PROBLEM TO WORK ON →
Say how many lines of the records include the string "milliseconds". Nothing else belongs in the answer.

EXERCISE INPUT →
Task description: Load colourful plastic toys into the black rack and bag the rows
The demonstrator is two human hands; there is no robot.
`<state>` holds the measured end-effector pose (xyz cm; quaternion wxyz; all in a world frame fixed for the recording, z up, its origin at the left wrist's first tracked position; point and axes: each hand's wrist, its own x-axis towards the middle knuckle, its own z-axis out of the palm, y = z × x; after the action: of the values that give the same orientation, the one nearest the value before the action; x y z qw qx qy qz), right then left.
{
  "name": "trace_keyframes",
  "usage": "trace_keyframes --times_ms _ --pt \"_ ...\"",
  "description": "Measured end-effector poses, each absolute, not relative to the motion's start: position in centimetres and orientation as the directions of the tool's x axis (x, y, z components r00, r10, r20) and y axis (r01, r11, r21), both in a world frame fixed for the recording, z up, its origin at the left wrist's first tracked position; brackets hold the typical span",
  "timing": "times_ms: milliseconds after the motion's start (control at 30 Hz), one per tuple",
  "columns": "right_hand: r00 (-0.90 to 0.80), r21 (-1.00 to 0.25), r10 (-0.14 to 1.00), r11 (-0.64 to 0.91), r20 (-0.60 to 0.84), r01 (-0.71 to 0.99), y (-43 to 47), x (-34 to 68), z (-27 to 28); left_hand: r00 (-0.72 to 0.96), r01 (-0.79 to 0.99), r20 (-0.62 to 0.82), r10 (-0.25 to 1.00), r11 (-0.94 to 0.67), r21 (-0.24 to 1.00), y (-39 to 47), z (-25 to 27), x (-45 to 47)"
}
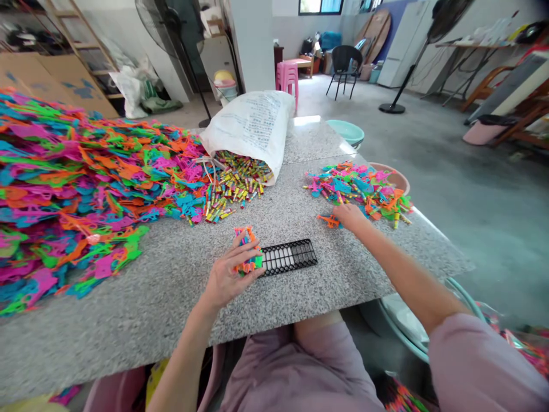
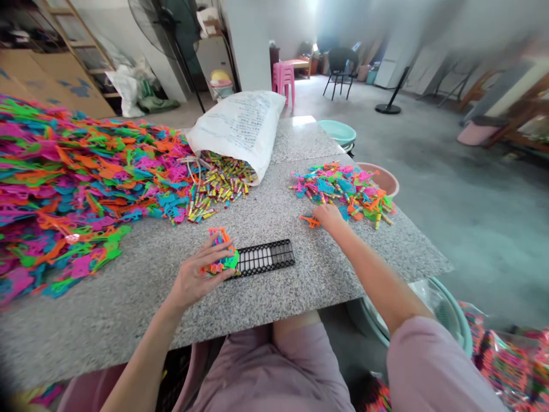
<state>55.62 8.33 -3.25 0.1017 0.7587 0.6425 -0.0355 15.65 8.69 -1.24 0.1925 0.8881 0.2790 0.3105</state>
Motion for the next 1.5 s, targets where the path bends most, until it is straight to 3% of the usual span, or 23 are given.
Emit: trace_keyframes --times_ms 100,167,267,367,700,867,1067,1200,1333,1433,1500 --pt "0.133 -0.037 0.988 -0.136 -0.076 0.990 8.0 53.4 -2.9 0.652 0.371 0.443 0.616 -0.768 0.523 8.7 -1.3 15.5" --pt "0.090 -0.304 0.996 -0.082 0.011 0.949 7.9 49.4 -3.3 0.648 0.369 0.440 0.621 -0.762 0.531 8.7 -1.4 15.5" --pt "-0.037 -0.727 0.997 0.079 0.074 0.682 8.2 41.4 -5.2 0.647 0.376 0.441 0.622 -0.763 0.526 8.6 -1.4 15.6" --pt "-0.058 -0.844 0.994 0.110 0.093 0.526 8.7 35.7 -7.0 0.651 0.382 0.443 0.616 -0.770 0.511 8.6 -1.2 15.6" --pt "-0.127 -0.809 0.991 0.115 0.051 0.577 9.8 36.0 -6.7 0.625 0.371 0.471 0.622 -0.768 0.521 8.6 -1.3 15.8" --pt "-0.195 -0.566 0.981 0.160 -0.003 0.809 10.1 35.3 -5.8 0.624 0.379 0.460 0.632 -0.759 0.529 8.4 -1.2 16.0" --pt "-0.251 -0.367 0.962 0.197 -0.106 0.909 10.4 34.8 -4.5 0.661 0.378 0.456 0.596 -0.789 0.484 8.6 -1.0 16.1" --pt "-0.212 -0.366 0.973 0.166 -0.090 0.916 10.1 33.6 -4.7 0.686 0.400 0.433 0.584 -0.800 0.447 9.2 -0.7 16.0" --pt "-0.217 -0.474 0.976 0.177 -0.031 0.863 8.8 35.7 -4.2 0.699 0.406 0.421 0.579 -0.805 0.433 9.6 -0.6 15.9" --pt "0.000 -0.423 0.998 0.024 0.058 0.906 6.5 42.7 -3.2 0.706 0.398 0.420 0.570 -0.810 0.431 9.7 -0.8 15.8" --pt "0.316 -0.329 0.946 -0.276 0.075 0.903 4.7 48.8 -2.6 0.700 0.386 0.430 0.571 -0.808 0.444 9.7 -1.0 15.9"
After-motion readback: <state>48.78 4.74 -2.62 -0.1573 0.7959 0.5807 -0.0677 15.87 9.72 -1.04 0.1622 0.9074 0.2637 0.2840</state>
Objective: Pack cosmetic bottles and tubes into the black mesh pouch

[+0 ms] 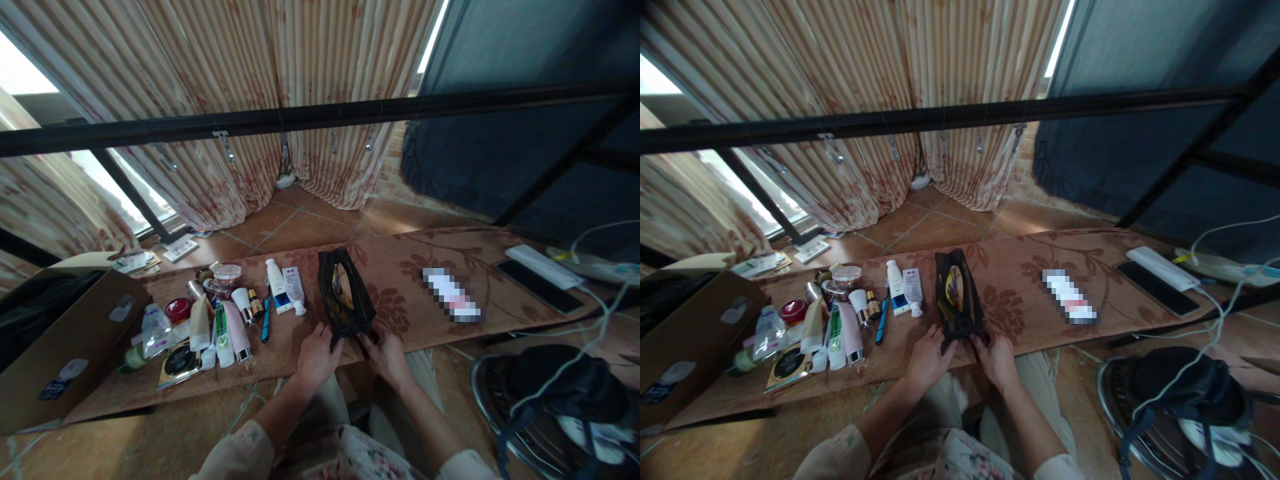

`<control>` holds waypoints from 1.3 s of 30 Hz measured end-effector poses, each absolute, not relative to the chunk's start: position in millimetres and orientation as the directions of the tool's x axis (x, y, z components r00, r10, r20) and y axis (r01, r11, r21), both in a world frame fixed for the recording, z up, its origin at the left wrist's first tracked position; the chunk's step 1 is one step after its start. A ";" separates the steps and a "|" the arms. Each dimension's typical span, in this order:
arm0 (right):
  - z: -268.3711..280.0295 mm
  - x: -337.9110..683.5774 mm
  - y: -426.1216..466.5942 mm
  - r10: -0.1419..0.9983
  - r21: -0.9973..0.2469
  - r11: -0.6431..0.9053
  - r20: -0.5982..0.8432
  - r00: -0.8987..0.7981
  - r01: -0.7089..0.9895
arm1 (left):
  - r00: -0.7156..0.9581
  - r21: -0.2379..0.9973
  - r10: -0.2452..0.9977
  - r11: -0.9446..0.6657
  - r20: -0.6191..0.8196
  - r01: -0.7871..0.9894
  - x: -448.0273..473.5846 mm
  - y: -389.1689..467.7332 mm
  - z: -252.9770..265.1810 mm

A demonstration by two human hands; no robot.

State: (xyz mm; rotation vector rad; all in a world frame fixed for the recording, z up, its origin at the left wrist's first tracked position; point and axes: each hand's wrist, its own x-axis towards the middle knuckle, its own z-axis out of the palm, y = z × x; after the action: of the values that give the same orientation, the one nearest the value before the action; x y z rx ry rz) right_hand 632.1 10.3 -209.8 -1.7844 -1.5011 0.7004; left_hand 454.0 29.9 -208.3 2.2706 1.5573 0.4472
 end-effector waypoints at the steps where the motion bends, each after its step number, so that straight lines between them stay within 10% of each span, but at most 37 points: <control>1: -209.6 632.1 10.4 0.983 -0.788 -0.089 0.030 0.184 0.609 | 0.347 0.453 0.936 -0.334 0.057 0.827 454.1 30.0 -208.2; 39: -208.2 632.0 9.5 0.982 -0.789 -0.088 0.033 0.184 0.609 | 0.358 0.449 0.933 -0.336 0.038 0.828 453.5 28.7 -206.8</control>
State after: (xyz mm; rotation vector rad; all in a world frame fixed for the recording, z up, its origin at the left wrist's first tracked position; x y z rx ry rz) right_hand 632.0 9.5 -208.2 -1.7807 -1.5026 0.6981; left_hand 453.5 28.7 -206.8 2.2725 1.5466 0.4122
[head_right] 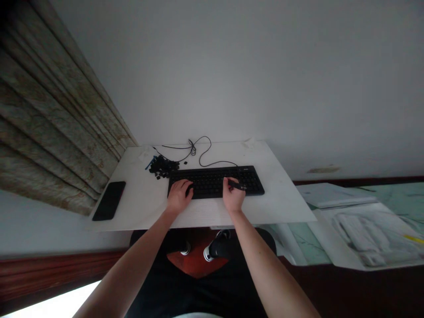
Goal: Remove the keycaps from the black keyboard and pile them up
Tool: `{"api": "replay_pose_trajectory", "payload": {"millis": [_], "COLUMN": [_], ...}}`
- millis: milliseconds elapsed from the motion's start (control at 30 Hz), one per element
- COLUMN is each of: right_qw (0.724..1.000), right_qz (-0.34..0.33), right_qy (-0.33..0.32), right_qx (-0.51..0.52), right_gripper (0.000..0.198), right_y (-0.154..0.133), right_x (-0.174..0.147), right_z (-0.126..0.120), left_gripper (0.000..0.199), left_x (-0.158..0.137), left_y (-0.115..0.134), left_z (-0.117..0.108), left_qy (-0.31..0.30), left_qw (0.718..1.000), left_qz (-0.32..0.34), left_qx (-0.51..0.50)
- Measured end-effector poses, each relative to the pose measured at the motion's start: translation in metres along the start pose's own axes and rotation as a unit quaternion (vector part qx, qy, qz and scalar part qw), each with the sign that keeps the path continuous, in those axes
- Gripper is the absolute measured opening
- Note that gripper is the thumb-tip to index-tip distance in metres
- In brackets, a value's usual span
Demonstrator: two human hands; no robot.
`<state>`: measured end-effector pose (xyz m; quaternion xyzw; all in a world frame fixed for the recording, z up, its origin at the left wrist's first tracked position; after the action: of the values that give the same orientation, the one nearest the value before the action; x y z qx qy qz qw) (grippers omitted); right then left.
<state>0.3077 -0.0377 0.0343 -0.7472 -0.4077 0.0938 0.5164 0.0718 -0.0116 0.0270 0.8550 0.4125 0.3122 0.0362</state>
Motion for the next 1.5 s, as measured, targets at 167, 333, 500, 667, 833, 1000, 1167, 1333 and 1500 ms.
{"api": "replay_pose_trajectory", "payload": {"millis": [167, 333, 500, 667, 833, 1000, 1167, 1333, 1500], "right_qw": [0.996, 0.952, 0.908, 0.911, 0.909, 0.914, 0.912, 0.902, 0.884], "right_qz": [0.019, 0.102, 0.137, 0.114, 0.077, 0.027, 0.038, 0.055, 0.038], "right_qy": [-0.079, -0.287, -0.396, -0.396, -0.407, -0.393, -0.397, -0.426, -0.465], "right_qx": [0.028, 0.023, 0.01, -0.004, -0.044, -0.092, -0.093, -0.038, -0.037], "right_gripper": [0.043, 0.031, 0.027, 0.03, 0.03, 0.029, 0.029, 0.02, 0.019], "right_y": [-0.026, -0.065, -0.083, -0.088, -0.092, -0.098, -0.096, -0.088, -0.086], "right_x": [0.001, 0.004, 0.002, 0.006, 0.003, 0.0, 0.0, 0.0, 0.004], "right_z": [0.011, 0.048, 0.075, 0.086, 0.093, 0.096, 0.095, 0.096, 0.099], "left_gripper": [0.026, 0.027, 0.028, 0.025, 0.024, 0.025, 0.028, 0.018, 0.012], "left_x": [-0.001, -0.001, 0.0, 0.001, 0.003, 0.003, 0.006, 0.02, 0.024], "left_y": [-0.006, -0.007, -0.007, -0.007, -0.007, -0.007, -0.007, -0.016, -0.021], "left_z": [-0.003, -0.002, -0.002, -0.002, -0.002, -0.001, -0.003, -0.006, -0.008], "left_qy": [0.033, 0.032, 0.018, 0.02, 0.003, -0.007, -0.011, -0.075, -0.081], "left_qw": [0.999, 0.998, 0.998, 0.998, 0.998, 0.997, 0.997, 0.996, 0.996], "left_qz": [-0.039, -0.046, -0.058, -0.057, -0.066, -0.069, -0.071, -0.045, -0.029], "left_qx": [0.011, 0.013, 0.009, 0.009, 0.019, 0.019, 0.023, 0.01, 0.016]}}
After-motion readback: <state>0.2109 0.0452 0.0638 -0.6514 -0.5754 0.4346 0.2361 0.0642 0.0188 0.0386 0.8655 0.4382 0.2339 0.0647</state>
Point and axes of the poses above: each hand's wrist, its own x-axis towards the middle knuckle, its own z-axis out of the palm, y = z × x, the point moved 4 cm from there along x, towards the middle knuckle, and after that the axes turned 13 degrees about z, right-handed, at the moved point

WRITTEN SOLUTION →
2